WHAT THIS TASK INVOLVES: This exercise calls for an exact copy of the listing, with no pictures kept.

DATA EXCERPT:
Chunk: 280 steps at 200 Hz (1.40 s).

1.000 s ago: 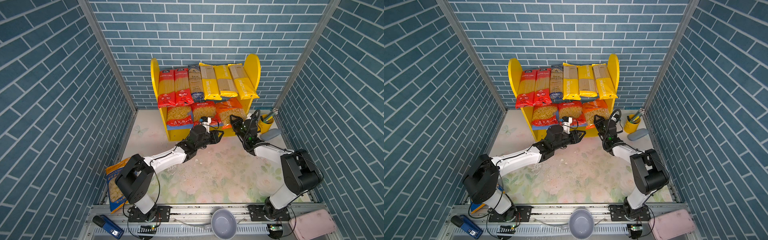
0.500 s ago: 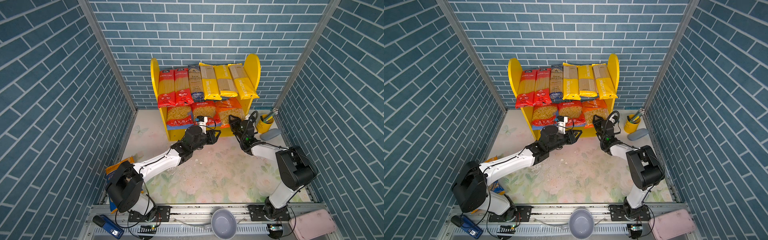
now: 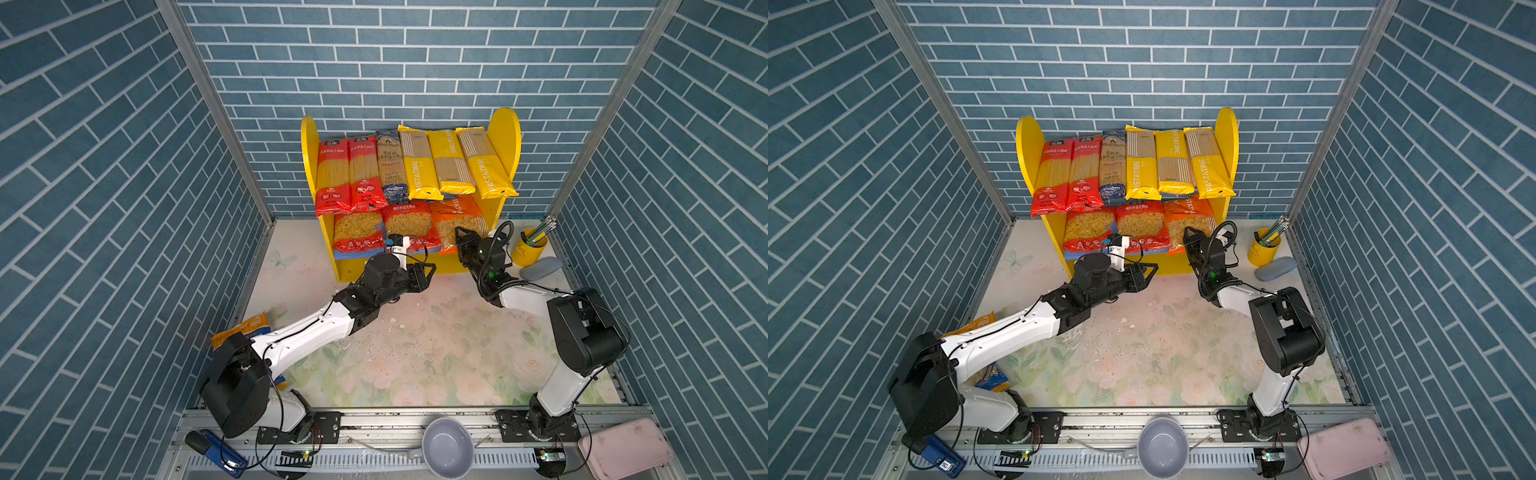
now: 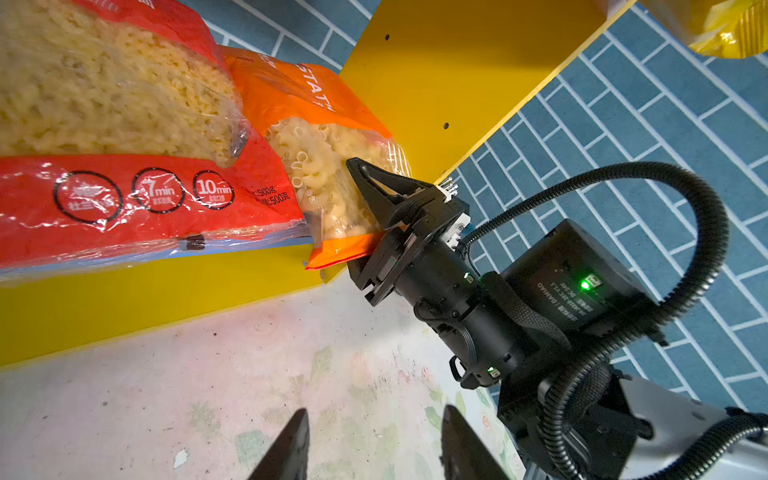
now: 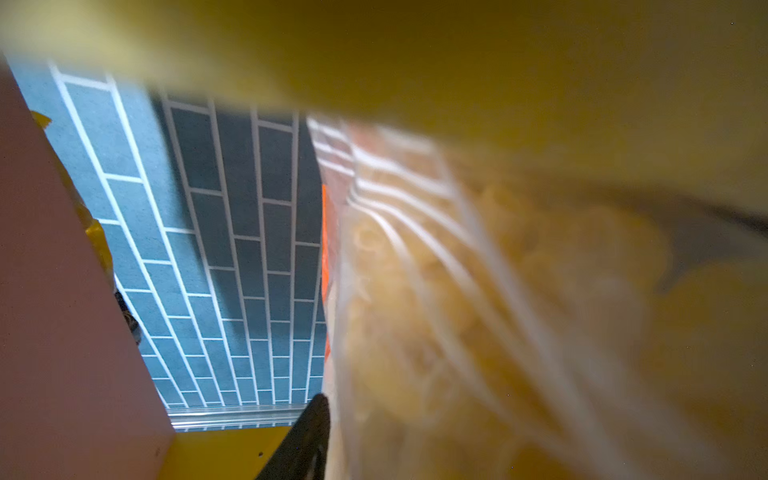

RESPONSE BELOW:
Chunk: 280 steps at 200 Hz (1.40 s).

1.000 s ago: 
0.500 s ago: 
now: 
now: 
now: 

Besides this answer, nothing more is needed.